Merge "Job Distribution to support HA A/A"

This commit is contained in:
Jenkins 2016-05-03 19:05:25 +00:00 committed by Gerrit Code Review
commit 73afc6b7a8

View File

@ -0,0 +1,434 @@
..
This work is licensed under a Creative Commons Attribution 3.0 Unported
License.
http://creativecommons.org/licenses/by/3.0/legalcode
=============================================================
Cinder Volume Active/Active support - Job Distribution
=============================================================
https://blueprints.launchpad.net/cinder/+spec/cinder-volume-active-active-support
Right now cinder-volume service can run only in Active/Passive HA fashion.
One of the reasons for this is that we have no concept of a cluster of nodes
that handle the same storage back-end.
This spec introduces a slight modification to the `host` concept in Cinder to
include the concept of a cluster as well and provide a way for Cinder's API and
Scheduler nodes to distribute jobs to Volume nodes on a High Availability
deployment with Active/Active configuration.
Problem description
===================
Right now cinder-volume service only accepts Active/Passive High Availability
configurations, and current job distribution mechanism does not allow having
multiple hosts grouped in a cluster where jobs can be queued to be processed by
any of those nodes.
Jobs are currently being distributed using a topic based message queue that is
identified by the `volume_topic`, `scheduler_topic`, or `backup_topic` prefix
joined with the host name and possibly the backend name if it's a multibackend
node like in `cinder-volume.localhost@lvm`, and that's the mechanism used to
send jobs to the Volume nodes regardless of the physical address of the node
that is going to be handling the job, allowing an easier transition on
failover.
Chosen solution must be backward compatible as well as allow the new
Active/Active configuration to effectively send jobs.
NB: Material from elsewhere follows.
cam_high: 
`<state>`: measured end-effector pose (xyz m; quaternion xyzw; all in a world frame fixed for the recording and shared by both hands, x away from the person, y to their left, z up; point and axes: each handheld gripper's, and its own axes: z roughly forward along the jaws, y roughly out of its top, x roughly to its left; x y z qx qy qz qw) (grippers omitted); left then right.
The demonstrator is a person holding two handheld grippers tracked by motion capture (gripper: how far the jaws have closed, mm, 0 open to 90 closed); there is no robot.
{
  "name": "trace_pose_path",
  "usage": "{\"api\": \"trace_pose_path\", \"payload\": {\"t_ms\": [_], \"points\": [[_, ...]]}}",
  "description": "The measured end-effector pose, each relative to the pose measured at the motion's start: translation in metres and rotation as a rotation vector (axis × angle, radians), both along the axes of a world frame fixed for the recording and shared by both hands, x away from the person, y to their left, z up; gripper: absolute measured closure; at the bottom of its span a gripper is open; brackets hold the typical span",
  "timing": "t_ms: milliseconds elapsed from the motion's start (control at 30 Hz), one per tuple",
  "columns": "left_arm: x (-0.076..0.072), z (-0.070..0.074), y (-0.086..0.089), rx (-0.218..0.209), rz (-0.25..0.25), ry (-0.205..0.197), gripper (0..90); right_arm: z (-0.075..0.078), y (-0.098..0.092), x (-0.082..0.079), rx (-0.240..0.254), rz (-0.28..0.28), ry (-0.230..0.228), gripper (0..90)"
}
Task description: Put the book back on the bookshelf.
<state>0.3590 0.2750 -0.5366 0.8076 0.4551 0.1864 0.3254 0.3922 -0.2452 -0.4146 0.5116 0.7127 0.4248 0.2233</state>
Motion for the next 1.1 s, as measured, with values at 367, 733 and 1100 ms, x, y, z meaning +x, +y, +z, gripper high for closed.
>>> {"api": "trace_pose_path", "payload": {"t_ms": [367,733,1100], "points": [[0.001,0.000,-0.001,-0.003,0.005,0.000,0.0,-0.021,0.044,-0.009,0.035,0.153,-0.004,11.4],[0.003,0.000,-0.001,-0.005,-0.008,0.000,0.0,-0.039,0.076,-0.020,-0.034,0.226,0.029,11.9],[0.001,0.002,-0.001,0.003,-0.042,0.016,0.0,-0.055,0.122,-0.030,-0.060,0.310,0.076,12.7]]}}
In the Active/Active configuration there can be multiple Volume nodes - this is
not mandatory at all times, as failures may leave us with only 1 active node -
with different `host` configuration values that can interchangeably accept jobs
that are handling the same storage backend.
Use Cases
=========
Operators that have hard requirements, SLA or other reasons, to have their
cloud operational at all times or have higher throughput requirements will want
to have the possibility to configure their deployments with an Active/Active
configuration.
Proposed change
===============
Basic mechanism
---------------
To provide a mechanism that will allow us to distribute jobs to a group of
nodes we'll make a slight change in the meaning of the `host` configuration
option in Cinder. Instead of just being "the name of this node" as it is now,
it will be the "logical host name that groups a set of - one or many -
homogeneous nodes under a common name. This host set will behave as one entity
to the callers".
That way the `host` configuration option will uniquely identify a group of
Volume nodes that share the same storage backends and therefore can accept jobs
for the same volumes interchangeably.
This means that now `host` can have the same value on multiple volume nodes,
with the only requisite that all nodes that share the same value must also
share the same storage backends and configuration.
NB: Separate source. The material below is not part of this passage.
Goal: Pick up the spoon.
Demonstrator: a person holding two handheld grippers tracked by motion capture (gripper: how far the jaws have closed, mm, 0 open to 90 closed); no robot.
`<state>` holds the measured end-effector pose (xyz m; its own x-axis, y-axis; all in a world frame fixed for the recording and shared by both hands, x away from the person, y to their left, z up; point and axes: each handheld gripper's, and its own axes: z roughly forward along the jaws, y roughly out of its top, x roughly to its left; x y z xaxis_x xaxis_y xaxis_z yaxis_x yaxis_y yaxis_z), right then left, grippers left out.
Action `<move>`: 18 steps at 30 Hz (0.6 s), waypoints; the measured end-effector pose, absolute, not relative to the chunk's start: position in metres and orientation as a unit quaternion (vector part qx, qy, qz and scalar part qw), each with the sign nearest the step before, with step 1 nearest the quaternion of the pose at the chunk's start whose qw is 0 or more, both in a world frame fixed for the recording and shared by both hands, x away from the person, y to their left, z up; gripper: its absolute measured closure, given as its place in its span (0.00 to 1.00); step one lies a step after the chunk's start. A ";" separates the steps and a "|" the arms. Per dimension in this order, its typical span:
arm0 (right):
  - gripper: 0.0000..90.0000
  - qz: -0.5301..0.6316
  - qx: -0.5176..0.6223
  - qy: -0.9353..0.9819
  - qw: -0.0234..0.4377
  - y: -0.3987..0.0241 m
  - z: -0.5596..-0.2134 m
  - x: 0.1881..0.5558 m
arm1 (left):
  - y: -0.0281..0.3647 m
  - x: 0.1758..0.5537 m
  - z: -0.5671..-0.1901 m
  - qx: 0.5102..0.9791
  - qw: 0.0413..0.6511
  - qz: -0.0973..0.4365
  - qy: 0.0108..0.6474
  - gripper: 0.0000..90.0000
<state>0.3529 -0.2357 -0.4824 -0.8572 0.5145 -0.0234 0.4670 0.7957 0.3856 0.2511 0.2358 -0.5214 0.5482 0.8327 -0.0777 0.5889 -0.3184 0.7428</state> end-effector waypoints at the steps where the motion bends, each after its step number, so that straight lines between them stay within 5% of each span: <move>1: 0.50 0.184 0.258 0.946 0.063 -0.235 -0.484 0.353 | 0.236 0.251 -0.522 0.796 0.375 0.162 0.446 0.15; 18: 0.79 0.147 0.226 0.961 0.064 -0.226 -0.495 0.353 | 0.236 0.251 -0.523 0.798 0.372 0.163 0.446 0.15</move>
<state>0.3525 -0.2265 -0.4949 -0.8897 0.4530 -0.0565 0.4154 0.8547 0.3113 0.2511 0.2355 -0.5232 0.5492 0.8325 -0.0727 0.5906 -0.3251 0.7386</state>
Since now we are using `host` as a logical grouping we need some other way to
uniquely identify each node, and that's where a new configuration option called
`node_name` comes in.
By default both `node_name` and `host` will take the value of
`socket.gethostname()`, this will allow us to be upgrade compatible with
deployments that are currently using `host` field to work with unsupported
Active/Active configurations.
By using the same `host` configuration option that we were previously using we
are able to keep the messaging queue topics as they were and we ensure not only
backward compatibility but also conformity with rolling upgrades requirements.
One benefit of this solution is that it will be very easy to change a
deployment from Single node or Active/Passive to Active/Active without any
downtime. All that is needed is to configure the same `host` configuration
option that the active node has and configure storage backends in the same way,
`node_name` must be different though.
This new mechanism will promote the host "service unit" to allow grouping and
will add a new node unit that will equate to the old host unit in order to
maintain the granularity of some operations.
Heartbeats
----------
With Active/Passive configurations a storage backend service is down whenever
we don't have a valid heartbeat from the host and is up if we do. These
heartbeats are reported in the DB in ``services`` table.
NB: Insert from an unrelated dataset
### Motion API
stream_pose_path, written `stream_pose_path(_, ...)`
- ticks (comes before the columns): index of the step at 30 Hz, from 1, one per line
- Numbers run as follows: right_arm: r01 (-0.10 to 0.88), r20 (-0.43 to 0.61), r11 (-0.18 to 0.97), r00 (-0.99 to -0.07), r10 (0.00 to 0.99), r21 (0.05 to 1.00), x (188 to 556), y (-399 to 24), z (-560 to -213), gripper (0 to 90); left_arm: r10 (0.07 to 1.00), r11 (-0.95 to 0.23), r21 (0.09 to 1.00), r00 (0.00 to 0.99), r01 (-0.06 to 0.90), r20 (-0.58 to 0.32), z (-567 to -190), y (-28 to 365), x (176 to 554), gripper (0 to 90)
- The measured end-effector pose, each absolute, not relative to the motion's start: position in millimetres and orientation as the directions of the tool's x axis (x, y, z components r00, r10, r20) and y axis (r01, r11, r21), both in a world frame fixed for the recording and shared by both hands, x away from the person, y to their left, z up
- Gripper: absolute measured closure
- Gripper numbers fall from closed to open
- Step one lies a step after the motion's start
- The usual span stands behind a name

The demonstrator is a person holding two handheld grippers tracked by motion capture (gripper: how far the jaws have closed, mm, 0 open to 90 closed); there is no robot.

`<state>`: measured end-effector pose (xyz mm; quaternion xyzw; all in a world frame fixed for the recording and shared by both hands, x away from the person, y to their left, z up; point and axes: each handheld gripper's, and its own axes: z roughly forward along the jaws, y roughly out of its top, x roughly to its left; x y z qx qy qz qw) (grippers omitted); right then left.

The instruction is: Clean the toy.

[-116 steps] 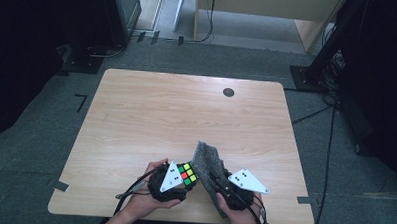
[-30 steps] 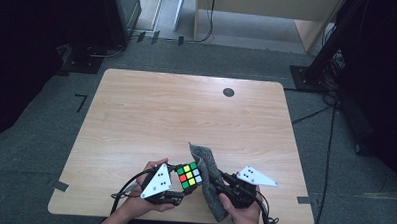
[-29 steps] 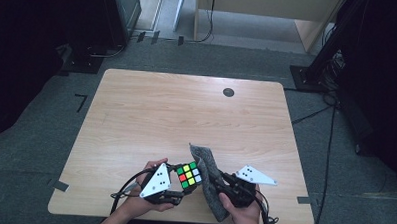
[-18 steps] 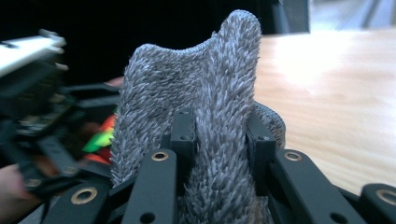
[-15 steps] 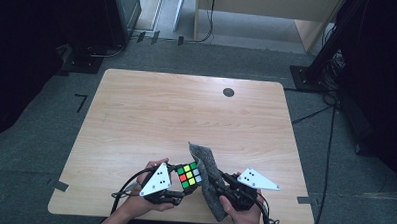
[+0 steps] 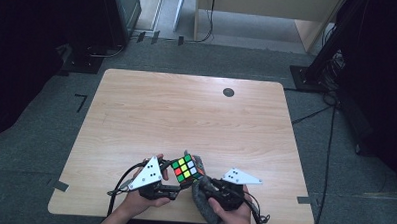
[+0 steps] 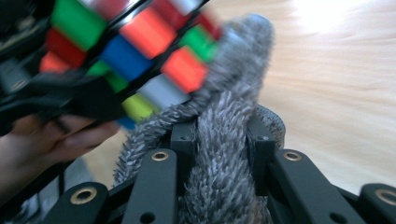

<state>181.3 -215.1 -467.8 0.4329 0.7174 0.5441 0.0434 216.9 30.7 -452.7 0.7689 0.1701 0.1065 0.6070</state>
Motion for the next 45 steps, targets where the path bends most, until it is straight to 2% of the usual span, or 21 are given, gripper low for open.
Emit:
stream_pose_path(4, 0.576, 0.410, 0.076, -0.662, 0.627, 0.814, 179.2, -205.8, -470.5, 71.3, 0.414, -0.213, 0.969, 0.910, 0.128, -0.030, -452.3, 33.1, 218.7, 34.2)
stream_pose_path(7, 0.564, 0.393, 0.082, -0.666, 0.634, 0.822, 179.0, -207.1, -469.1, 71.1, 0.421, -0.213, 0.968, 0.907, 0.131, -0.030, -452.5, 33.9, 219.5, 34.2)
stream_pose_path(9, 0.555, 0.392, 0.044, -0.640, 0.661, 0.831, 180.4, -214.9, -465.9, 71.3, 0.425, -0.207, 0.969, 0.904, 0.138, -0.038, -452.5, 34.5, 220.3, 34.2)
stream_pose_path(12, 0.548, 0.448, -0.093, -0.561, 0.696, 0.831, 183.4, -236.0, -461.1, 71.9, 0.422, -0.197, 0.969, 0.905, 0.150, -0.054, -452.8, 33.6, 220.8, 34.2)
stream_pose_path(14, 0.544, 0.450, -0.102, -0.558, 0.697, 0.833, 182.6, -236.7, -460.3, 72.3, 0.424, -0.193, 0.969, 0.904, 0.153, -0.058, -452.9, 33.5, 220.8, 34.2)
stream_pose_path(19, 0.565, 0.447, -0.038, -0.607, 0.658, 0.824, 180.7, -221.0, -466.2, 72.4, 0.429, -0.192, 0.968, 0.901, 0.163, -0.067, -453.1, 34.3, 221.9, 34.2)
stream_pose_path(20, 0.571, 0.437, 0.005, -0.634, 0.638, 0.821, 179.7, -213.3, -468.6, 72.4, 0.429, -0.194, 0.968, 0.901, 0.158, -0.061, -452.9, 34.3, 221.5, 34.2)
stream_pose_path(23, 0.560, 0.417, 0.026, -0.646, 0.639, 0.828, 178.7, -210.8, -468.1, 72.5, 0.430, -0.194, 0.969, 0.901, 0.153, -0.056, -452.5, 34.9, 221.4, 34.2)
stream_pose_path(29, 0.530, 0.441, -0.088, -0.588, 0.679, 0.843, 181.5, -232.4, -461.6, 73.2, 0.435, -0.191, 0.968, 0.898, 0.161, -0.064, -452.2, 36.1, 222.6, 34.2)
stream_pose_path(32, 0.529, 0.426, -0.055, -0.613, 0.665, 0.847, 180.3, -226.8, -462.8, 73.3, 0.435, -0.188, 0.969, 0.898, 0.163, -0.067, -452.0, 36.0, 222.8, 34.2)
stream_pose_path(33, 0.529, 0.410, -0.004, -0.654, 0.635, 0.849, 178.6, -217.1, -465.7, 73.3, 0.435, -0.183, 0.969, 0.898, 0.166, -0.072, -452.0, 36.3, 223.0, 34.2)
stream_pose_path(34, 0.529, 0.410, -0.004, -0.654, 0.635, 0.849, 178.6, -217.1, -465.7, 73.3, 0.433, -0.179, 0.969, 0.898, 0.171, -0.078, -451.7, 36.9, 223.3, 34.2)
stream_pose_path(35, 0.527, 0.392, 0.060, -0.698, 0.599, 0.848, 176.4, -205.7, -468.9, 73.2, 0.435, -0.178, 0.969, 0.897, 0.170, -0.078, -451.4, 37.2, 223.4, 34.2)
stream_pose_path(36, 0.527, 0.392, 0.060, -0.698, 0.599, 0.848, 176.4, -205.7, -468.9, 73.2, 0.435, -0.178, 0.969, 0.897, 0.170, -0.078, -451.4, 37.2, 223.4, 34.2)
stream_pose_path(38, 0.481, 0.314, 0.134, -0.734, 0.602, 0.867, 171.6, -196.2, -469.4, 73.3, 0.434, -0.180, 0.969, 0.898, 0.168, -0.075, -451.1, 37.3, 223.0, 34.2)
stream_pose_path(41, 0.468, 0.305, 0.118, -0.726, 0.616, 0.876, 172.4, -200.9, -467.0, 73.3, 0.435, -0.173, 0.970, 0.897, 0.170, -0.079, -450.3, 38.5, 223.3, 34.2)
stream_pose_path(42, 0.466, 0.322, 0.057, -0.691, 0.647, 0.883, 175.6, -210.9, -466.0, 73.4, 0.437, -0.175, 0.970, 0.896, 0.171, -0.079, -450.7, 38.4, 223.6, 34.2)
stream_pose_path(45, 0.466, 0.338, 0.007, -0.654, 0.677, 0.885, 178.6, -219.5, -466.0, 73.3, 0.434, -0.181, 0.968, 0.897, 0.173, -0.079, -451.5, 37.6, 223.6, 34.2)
On Active/Active configurations a service is down if there is no valid
heartbeat from any of the nodes that constitute the host set, and it is up if
there is at least one valid heartbeat.
Since we are moving from a one to one relationship between hosts and services
to a many to one relationship, we will need to make some changes to the DB
services table as explained in `Data model impact`_.
Each node backend will be reporting individual heartbeats and the scheduler
will aggregate this information to know which backends are up/down grouping by
the `host` field. This way we'll also be able to tell which specific nodes are
up/down based on their individual heartbeats.
We'll also need to update the REST API to report detailed information of the
status of the different nodes in the cluster as explained in `REST API
impact`_.
Disabling
---------
Even though we'll now have multiple nodes working under the same `host` we
won't be changing disabling behavior in any way. Disabling a service will
still prevent schedulers from taking that service into consideration during
filtering and weighting and the service will still be reachable for all
operations that don't go through the scheduler.
It stands to reason that sometimes we'll need to drain nodes to remove them
from a service group, but this spec and its implementation will not be adding
any new mechanism for that. So existing mechanism should be used to perform
graceful shutdown of c-vol nodes.
Current graceful shutdown mechanism will make sure that no new operations are
received from the AMQP queue while it waits for ongoing operations to complete
before stopping.
It is important to remember that graceful shutdown has a timeout that will
forcefully stop operations if they take longer than the configured value.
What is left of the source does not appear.